[
https://issues.apache.org/jira/browse/HBASE-9321?page=com.atlassian.jira.plugin.system.issuetabpanels:comment-tabpanel&focusedCommentId=13749125#comment-13749125
]
Gary Helmling commented on HBASE-9321:
--------------------------------------
There's definitely an abstraction mismatch in caching the User at the
HConnection level. RpcClient itself makes use of the User a connection has
authenticated as in it's own internal map of {{PoolMap<ConnectionId,
Connection> connections}} (that's RpcClient.Connection there). So you would
then have HConnection (User) -> RpcClient -> RpcClient.Connection (User), which
opens the door for a mismatch.
One option here would be to eliminate usage of User in RpcClient.ConnectionId,
and only keep a reference to User in HConnection. So if you want to
authenticate as a new User, you obtain a new HConnection. User could be
specified explicitly as a parameter to HCM.createConnection(), and could use
User.getCurrent() to populate the value for the old signatures.

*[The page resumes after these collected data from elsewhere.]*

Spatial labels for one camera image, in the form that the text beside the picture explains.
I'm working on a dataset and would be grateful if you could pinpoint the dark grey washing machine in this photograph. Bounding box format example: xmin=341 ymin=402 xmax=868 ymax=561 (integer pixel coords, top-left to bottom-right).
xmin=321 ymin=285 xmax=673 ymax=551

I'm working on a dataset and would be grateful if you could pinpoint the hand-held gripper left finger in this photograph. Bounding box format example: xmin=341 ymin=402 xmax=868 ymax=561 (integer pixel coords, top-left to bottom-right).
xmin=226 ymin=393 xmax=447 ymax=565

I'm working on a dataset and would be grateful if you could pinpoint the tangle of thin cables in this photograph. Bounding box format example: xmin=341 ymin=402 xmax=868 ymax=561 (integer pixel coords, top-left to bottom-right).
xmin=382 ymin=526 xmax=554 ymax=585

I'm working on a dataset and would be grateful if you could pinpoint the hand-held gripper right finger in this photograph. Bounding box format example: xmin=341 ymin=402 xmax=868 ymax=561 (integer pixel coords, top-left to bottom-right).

I don't know if this winds up in a place that's better or worse than the
current situation, but it seems the most straightforward way of pulling up the
User to eliminate the contention.
> Contention getting the current user in RpcClient$Connection.writeRequest
> ------------------------------------------------------------------------
>
> Key: HBASE-9321
> URL: https://issues.apache.org/jira/browse/HBASE-9321
> Project: HBase
> Issue Type: Bug
> Affects Versions: 0.95.2
> Reporter: Jean-Daniel Cryans
> Fix For: 0.98.0, 0.96.0
>
>
> I've been running tests on clusters with "lots" of regions, about 400, and
> I'm seeing weird contention in the client.

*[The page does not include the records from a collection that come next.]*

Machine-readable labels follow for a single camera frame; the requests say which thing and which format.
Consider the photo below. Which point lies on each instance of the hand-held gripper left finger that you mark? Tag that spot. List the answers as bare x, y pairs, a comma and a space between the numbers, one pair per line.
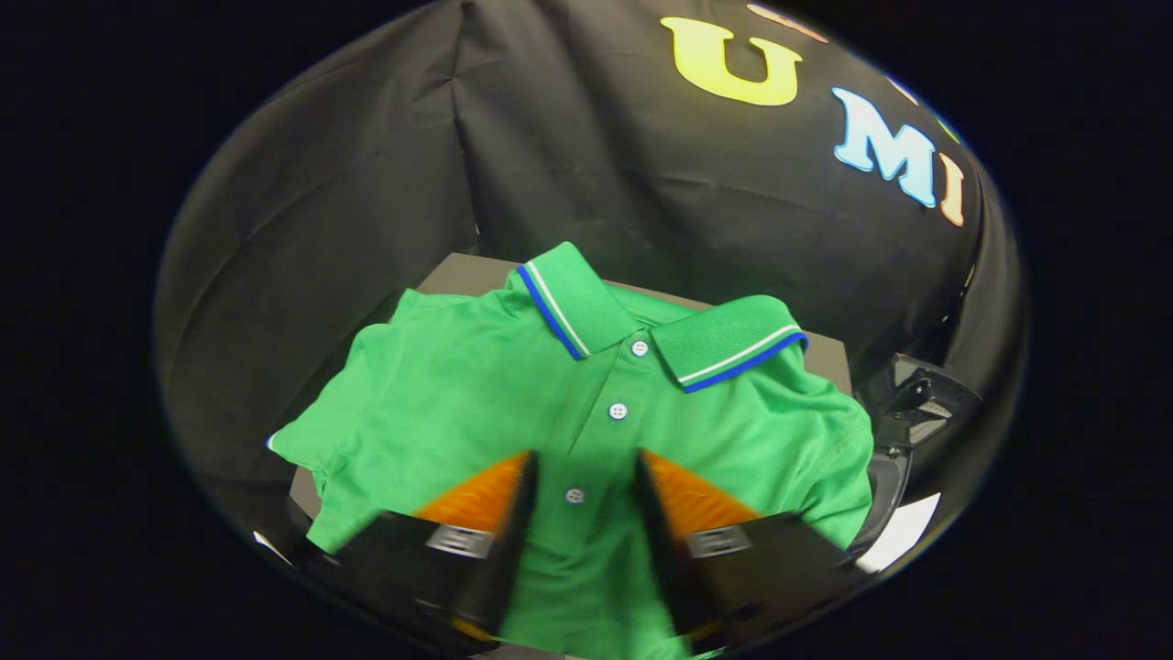
499, 568

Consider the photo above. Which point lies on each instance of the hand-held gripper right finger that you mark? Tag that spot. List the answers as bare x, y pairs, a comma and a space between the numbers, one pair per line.
664, 568

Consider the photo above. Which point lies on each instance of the green polo shirt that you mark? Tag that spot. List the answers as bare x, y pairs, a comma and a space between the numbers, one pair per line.
458, 394

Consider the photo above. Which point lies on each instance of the dark washing machine lid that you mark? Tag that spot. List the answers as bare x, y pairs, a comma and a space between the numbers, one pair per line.
916, 399

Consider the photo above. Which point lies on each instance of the dark cabinet with silver door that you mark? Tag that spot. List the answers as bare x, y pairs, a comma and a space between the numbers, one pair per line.
458, 273

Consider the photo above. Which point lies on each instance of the black backdrop cloth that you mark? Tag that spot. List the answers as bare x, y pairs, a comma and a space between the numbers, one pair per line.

> This one I see a lot, hundreds and sometimes thousands of threads are blocked
> like this:
> {noformat}
> "htable-pool4-t74" daemon prio=10 tid=0x00007f2254114000 nid=0x2a99 waiting
> for monitor entry [0x00007f21f9e94000]
> java.lang.Thread.State: BLOCKED (on object monitor)
> at
> org.apache.hadoop.security.UserGroupInformation.getCurrentUser(UserGroupInformation.java:466)
> - waiting to lock <0x00000000fb5ad000> (a java.lang.Class for
> org.apache.hadoop.security.UserGroupInformation)
> at
> org.apache.hadoop.hbase.ipc.RpcClient$Connection.writeRequest(RpcClient.java:1013)

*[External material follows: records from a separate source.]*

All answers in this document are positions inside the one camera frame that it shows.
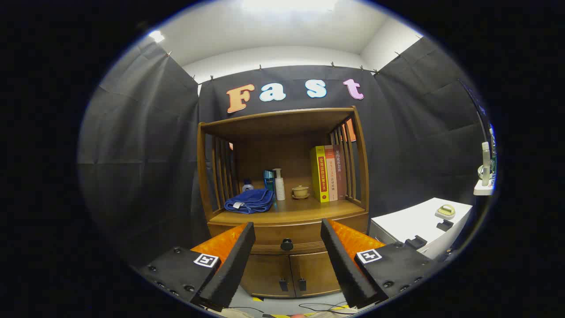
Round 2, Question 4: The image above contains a wooden cabinet door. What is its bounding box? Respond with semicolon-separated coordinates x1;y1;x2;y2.
241;254;296;297
289;251;343;296

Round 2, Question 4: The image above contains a brown wooden cabinet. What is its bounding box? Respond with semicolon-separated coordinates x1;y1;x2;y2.
196;106;370;299

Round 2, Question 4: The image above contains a white drawer unit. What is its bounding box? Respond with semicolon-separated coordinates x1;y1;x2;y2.
369;197;473;261

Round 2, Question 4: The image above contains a brown wooden drawer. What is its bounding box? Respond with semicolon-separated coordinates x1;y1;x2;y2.
207;213;369;256

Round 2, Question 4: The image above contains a wooden countertop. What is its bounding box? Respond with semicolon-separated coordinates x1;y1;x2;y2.
211;194;367;226

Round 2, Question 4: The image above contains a brown book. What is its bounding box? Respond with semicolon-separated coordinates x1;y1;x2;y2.
332;144;348;200

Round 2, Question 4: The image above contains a white pump bottle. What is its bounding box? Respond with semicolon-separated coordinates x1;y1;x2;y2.
272;168;286;201

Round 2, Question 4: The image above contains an orange and white book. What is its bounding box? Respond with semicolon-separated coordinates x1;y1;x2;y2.
324;145;339;201

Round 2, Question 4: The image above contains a yellow book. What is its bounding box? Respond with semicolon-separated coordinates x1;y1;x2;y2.
310;146;330;203

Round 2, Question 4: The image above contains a black cable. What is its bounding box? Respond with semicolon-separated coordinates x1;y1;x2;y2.
230;301;354;315

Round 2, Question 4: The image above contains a blue folded towel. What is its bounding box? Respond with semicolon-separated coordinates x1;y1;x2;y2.
224;189;275;215

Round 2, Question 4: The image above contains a white slim bottle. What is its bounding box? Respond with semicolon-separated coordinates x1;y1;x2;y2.
481;141;491;187

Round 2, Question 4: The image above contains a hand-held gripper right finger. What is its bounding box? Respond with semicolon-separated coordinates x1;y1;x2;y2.
320;218;440;310

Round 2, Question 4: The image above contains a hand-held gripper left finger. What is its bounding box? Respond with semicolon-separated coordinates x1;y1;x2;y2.
132;222;256;312

> at org.apache.hadoop.hbase.ipc.RpcClient.call(RpcClient.java:1407)
> at
> org.apache.hadoop.hbase.ipc.RpcClient.callBlockingMethod(RpcClient.java:1634)
> at
> org.apache.hadoop.hbase.ipc.RpcClient$BlockingRpcChannelImplementation.callBlockingMethod(RpcClient.java:1691)
> at
> org.apache.hadoop.hbase.protobuf.generated.ClientProtos$ClientService$BlockingStub.multi(ClientProtos.java:27339)
> at
> org.apache.hadoop.hbase.client.MultiServerCallable.call(MultiServerCallable.java:105)
> at
> org.apache.hadoop.hbase.client.MultiServerCallable.call(MultiServerCallable.java:43)
> at
> org.apache.hadoop.hbase.client.RpcRetryingCaller.callWithoutRetries(RpcRetryingCaller.java:183)
> {noformat}
> While the holder is doing this:
> {noformat}
> "htable-pool17-t55" daemon prio=10 tid=0x00007f2244408000 nid=0x2a98 runnable
> [0x00007f21f9f95000]
> java.lang.Thread.State: RUNNABLE
> at java.security.AccessController.getStackAccessControlContext(Native
> Method)
> at java.security.AccessController.getContext(AccessController.java:487)
> at
> org.apache.hadoop.security.UserGroupInformation.getCurrentUser(UserGroupInformation.java:466)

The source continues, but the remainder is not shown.